WHAT THE TASK REQUIRES: Look through the records below for the line with "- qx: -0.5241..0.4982". Return that line and each one after it up to and including the line with "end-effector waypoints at", exactly.

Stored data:
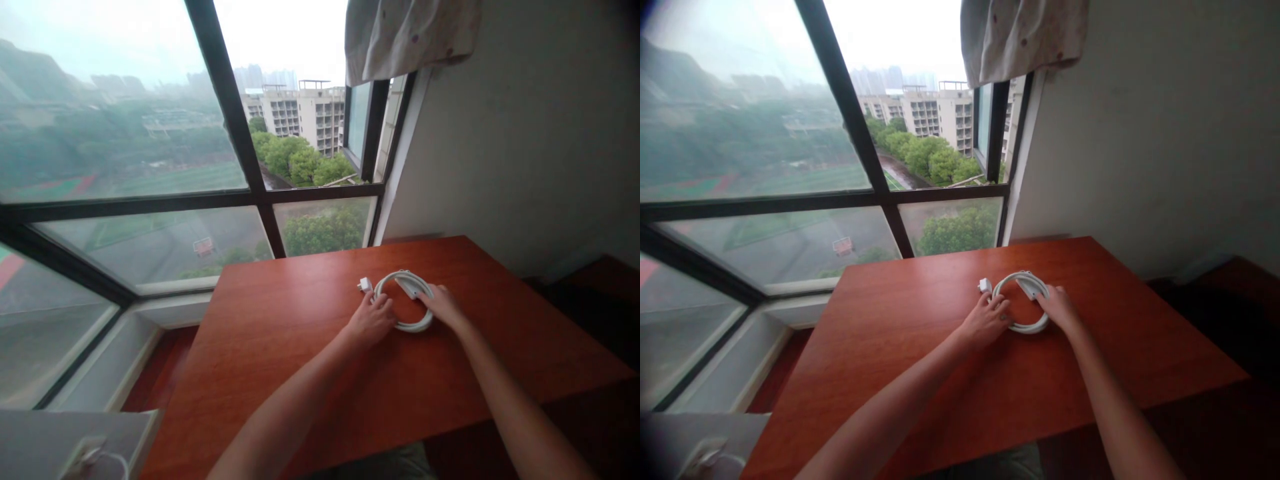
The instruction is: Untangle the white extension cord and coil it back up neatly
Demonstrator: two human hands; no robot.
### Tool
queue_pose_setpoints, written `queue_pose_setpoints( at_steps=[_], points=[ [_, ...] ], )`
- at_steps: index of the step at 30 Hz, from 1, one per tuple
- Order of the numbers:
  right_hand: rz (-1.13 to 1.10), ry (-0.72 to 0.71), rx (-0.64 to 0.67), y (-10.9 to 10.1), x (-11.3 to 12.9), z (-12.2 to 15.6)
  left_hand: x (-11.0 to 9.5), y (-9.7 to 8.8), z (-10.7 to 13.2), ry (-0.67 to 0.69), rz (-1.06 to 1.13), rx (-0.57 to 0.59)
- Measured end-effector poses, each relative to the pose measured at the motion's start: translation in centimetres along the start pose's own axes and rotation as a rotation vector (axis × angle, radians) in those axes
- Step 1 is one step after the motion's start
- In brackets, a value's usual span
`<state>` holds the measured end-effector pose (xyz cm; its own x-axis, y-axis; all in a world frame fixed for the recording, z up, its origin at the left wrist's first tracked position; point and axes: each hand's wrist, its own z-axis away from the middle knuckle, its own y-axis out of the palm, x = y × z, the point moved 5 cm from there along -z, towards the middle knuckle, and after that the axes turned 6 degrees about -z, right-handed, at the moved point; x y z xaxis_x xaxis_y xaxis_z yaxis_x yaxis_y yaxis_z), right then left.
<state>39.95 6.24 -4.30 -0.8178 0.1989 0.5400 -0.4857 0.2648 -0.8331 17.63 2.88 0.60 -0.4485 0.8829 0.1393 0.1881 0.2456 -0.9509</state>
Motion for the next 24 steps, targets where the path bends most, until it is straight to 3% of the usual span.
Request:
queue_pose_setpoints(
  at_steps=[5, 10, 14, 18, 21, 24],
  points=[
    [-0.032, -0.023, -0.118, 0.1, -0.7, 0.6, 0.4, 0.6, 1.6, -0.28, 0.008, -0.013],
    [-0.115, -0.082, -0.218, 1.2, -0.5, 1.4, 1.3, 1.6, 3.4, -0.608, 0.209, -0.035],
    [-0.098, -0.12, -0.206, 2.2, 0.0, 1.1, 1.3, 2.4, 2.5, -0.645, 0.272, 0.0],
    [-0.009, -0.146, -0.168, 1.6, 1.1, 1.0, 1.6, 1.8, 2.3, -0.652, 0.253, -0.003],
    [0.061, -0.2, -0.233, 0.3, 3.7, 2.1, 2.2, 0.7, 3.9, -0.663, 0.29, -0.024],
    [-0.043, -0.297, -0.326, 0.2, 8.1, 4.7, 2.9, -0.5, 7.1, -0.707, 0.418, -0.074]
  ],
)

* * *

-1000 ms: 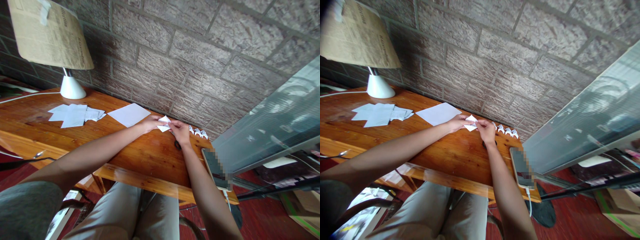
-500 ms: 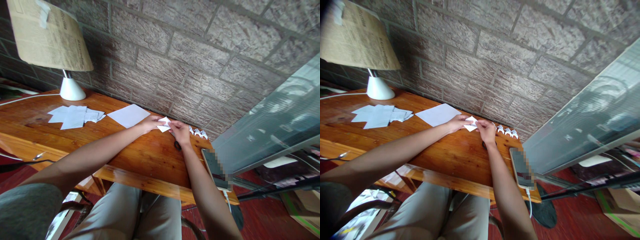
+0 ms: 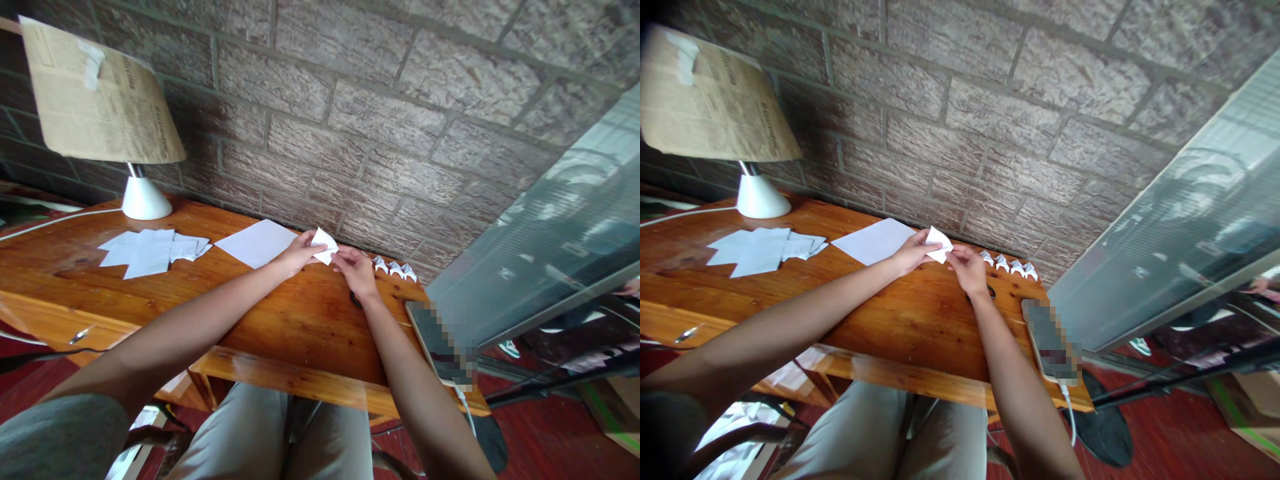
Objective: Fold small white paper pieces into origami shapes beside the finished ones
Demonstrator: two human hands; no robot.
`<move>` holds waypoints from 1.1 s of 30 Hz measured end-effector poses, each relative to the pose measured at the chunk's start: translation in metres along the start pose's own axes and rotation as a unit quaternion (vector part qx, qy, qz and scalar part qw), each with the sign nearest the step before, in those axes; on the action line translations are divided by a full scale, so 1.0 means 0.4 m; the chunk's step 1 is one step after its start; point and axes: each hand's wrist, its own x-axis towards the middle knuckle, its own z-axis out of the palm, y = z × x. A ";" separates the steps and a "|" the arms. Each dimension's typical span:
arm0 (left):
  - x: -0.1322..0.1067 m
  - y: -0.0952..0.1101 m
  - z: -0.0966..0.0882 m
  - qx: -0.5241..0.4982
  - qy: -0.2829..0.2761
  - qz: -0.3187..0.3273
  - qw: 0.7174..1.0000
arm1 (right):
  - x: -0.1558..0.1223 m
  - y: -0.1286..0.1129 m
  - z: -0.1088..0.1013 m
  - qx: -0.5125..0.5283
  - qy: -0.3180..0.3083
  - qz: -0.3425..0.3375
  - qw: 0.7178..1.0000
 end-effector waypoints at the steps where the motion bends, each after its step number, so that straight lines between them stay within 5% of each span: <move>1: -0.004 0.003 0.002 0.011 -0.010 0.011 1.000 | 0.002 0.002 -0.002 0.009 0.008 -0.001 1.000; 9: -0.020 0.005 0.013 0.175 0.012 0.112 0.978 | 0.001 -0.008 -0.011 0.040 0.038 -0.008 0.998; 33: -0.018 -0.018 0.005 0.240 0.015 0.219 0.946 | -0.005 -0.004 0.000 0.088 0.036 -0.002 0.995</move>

EXERCISE RESULT:
  - qx: -0.5241..0.4982
  - qy: -0.2829..0.2761
  - qz: -0.3187..0.3273
  - qw: 0.7174..1.0000
arm1 (right):
  - x: -0.1558..0.1223 m
  - y: -0.1286..0.1129 m
  - z: -0.1088..0.1013 m
  - qx: -0.5125..0.5283
  - qy: -0.3180..0.3083
  - qz: -0.3425..0.3375
  - qw: 0.7178..1.0000
 end-effector waypoints at the steps where the motion bends, each after its step number, so that straight lines between them stay within 5% of each span: <move>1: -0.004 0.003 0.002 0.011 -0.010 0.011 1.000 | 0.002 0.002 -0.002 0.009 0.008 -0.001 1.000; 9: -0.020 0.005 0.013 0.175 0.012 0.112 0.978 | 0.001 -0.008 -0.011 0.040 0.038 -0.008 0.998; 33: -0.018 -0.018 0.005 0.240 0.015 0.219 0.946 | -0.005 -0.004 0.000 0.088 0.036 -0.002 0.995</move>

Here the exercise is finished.